Chuck Grassley and Jeff Sessions have led the McCarthyite charge to slander those Justice Department attorneys who defended Guantanamo detainees. And yet, predictably, these shining specimens voted for the Military Commissions Act of 2006. You know what one of the provisions of the Military Commissions Act was? The right to defense counsel. Shocked, I know you are. (Special guest appearance in this post by retired Lt. Cmdr. Charlie Swift, who defended Salim Hamdan.) Also, who said this: “Good lawyers representing the detainees is the best way to ensure that justice is done in these cases.” Yes, the terrorist sympathizer Alberto Gonzales.
Special jackass award goes to the Daily Caller‘s Meghan Clyne, for writing this, in the midst of smearing Neal Katyal’s former intern on the Hamdan case, who now works for the White House counsel’s office:
Others note that everyone — even an alleged terrorist — is entitled to a defense. One question often raised, however, is about the motives of private-sector attorneys who can choose their pro bono activities (or, in Kravis’s case, a law student trying to allocate out-of-class time) and decide to expend their efforts on behalf of enemy combatants.

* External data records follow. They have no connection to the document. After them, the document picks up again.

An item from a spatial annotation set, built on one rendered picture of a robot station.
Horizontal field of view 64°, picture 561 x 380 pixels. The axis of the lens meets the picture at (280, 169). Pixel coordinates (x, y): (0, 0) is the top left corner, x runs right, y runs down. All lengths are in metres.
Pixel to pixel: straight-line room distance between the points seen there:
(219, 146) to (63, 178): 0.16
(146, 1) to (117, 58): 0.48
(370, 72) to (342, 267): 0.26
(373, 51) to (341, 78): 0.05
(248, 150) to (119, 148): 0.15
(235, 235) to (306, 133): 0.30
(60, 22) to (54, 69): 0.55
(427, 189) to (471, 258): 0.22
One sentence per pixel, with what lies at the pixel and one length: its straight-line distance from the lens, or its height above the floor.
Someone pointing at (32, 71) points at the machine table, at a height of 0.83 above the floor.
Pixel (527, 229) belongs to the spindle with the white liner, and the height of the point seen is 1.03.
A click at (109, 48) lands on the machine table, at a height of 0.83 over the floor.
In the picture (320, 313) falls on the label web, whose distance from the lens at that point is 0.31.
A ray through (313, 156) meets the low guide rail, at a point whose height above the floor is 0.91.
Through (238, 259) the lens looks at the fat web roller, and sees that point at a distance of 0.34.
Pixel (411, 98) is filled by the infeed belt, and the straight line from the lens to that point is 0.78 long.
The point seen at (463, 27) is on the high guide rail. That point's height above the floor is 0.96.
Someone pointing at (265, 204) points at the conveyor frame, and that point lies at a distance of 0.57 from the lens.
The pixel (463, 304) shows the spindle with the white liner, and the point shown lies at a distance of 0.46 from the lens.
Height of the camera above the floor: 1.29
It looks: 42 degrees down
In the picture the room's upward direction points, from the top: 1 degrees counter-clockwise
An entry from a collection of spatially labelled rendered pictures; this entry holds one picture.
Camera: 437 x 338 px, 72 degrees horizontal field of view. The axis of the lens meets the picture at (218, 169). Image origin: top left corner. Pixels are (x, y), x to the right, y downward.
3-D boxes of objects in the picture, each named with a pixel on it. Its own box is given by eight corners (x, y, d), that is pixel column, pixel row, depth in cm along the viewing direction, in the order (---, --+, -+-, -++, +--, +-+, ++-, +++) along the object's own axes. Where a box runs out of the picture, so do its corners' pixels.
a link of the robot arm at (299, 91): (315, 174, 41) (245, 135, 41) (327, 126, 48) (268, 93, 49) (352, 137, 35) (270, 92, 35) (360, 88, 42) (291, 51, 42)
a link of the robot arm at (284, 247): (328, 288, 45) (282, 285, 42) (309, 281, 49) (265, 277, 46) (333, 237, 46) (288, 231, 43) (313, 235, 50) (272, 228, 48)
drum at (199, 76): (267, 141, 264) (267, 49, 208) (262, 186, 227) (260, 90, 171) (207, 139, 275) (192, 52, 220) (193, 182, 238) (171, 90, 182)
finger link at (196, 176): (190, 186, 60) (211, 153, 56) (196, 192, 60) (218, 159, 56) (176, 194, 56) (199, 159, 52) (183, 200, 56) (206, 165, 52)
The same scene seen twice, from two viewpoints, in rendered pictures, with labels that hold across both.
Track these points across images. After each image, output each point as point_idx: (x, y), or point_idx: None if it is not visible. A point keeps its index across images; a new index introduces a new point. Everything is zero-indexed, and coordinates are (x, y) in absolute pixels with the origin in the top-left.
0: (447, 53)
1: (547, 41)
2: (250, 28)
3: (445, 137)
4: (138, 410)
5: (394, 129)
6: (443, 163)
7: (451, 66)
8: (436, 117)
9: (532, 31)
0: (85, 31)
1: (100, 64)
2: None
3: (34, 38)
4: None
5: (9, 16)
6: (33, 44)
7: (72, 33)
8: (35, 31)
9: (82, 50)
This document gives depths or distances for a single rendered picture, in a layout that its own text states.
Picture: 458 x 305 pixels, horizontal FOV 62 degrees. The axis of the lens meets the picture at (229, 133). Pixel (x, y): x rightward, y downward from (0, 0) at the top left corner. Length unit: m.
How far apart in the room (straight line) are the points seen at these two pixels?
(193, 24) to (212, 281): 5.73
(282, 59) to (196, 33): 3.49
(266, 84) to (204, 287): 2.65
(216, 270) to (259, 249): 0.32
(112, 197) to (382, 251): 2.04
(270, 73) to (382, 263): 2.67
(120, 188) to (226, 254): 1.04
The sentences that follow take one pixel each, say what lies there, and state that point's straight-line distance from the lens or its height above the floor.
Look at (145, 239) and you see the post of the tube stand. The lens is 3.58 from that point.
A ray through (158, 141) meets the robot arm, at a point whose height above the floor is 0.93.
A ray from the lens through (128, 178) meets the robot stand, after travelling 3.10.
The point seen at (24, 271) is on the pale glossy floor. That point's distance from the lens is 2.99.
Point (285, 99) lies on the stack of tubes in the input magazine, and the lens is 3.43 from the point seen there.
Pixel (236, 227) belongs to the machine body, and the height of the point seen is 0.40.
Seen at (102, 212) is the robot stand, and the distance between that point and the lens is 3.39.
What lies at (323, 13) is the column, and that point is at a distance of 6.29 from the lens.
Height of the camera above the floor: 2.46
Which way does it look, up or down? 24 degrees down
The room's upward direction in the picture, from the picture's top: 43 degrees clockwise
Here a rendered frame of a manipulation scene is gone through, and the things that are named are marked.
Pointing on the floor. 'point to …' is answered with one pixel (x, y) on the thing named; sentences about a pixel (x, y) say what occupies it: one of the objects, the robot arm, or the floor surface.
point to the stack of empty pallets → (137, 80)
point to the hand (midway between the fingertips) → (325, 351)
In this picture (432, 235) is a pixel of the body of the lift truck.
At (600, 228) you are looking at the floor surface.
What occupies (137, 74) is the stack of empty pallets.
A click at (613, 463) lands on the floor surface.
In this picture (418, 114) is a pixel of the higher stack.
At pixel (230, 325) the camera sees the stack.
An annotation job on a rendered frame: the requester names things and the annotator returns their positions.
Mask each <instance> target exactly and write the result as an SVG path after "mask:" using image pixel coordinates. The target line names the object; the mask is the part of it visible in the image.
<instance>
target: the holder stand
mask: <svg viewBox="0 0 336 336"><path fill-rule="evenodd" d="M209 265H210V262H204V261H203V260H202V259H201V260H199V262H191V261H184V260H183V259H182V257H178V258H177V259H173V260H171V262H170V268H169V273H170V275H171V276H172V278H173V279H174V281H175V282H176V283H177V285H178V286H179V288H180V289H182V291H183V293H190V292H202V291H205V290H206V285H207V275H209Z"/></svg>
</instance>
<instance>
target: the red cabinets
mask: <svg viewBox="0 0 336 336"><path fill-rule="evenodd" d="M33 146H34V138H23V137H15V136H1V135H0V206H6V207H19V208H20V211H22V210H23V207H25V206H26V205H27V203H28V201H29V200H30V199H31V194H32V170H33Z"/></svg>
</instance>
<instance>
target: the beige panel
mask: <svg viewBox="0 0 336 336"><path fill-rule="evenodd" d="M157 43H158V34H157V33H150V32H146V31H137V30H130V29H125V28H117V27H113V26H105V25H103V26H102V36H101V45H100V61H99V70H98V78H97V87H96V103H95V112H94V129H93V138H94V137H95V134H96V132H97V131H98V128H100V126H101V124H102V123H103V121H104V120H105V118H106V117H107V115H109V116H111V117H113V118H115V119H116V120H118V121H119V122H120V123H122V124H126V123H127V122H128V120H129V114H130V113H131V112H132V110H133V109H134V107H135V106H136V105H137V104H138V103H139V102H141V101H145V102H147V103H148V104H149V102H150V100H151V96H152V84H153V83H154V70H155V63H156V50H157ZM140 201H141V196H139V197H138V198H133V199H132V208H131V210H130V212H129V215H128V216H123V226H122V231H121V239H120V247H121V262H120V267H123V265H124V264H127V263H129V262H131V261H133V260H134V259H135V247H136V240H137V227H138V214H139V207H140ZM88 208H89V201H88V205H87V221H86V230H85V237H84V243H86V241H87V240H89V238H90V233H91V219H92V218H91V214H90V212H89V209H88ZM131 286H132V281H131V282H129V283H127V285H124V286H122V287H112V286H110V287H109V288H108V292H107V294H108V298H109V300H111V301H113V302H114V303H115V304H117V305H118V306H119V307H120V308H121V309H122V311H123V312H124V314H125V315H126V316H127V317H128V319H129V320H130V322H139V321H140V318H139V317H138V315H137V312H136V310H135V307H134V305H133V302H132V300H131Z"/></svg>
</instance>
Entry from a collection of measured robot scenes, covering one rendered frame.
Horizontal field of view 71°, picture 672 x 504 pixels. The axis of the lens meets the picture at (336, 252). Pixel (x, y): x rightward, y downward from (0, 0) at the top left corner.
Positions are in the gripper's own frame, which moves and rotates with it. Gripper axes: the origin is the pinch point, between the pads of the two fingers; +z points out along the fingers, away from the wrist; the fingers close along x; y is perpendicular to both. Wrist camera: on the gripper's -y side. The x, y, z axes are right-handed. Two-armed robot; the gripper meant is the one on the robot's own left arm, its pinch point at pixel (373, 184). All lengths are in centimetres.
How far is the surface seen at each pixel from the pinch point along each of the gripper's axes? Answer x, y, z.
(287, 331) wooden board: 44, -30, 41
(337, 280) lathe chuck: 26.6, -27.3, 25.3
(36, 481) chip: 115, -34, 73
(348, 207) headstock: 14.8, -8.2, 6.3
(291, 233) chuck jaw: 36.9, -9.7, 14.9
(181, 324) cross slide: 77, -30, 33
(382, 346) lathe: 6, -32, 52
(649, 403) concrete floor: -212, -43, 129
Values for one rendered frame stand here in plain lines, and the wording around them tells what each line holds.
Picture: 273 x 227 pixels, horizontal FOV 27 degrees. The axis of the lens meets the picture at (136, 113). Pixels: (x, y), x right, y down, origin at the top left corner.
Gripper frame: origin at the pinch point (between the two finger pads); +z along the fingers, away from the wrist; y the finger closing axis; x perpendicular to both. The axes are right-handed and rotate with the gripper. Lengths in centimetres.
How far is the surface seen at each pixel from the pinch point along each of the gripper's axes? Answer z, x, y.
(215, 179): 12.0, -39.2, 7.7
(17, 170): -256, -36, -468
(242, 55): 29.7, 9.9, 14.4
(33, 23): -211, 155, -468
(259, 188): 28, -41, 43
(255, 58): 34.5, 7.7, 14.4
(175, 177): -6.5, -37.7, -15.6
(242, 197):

Of course they’re working pro bono. What, they’re going to charge Guantanamo detainees or the government for standing up for the principle of universal access to legal defense? Cully Stimson, the former deputy assistant secretary of defense for detainee affairs, once intimated something nefarious about who was actually paying for this legal work:
It’s not clear, is it? Some will maintain that they are doing it out of the goodness of their heart, that they’re doing it pro bono, and I suspect they are; others are receiving moneys from who knows where, and I’d be curious to have them explain that.
The quote Gonzales issued was in response to Stimson. Who resigned soon afterward.
Update: Adam Serwer with a serious get:
“I think it’s unfortunate that these individuals are being criticized for their past representation, it reflects the politicization and the polarization of terrorism issues,” Bellinger said. ““neither republicans nor democrats should be attacking officials in each other’s administration’s based solely on the clients they have represented in the past.”
“We’ve had a longstanding tradition in our country for lawyers to represent unpopular causes, and they shouldn’t be attacked for doing so,” Bellinger added.
That would be Condoleezza Rice’s legal counsel at State and NSC.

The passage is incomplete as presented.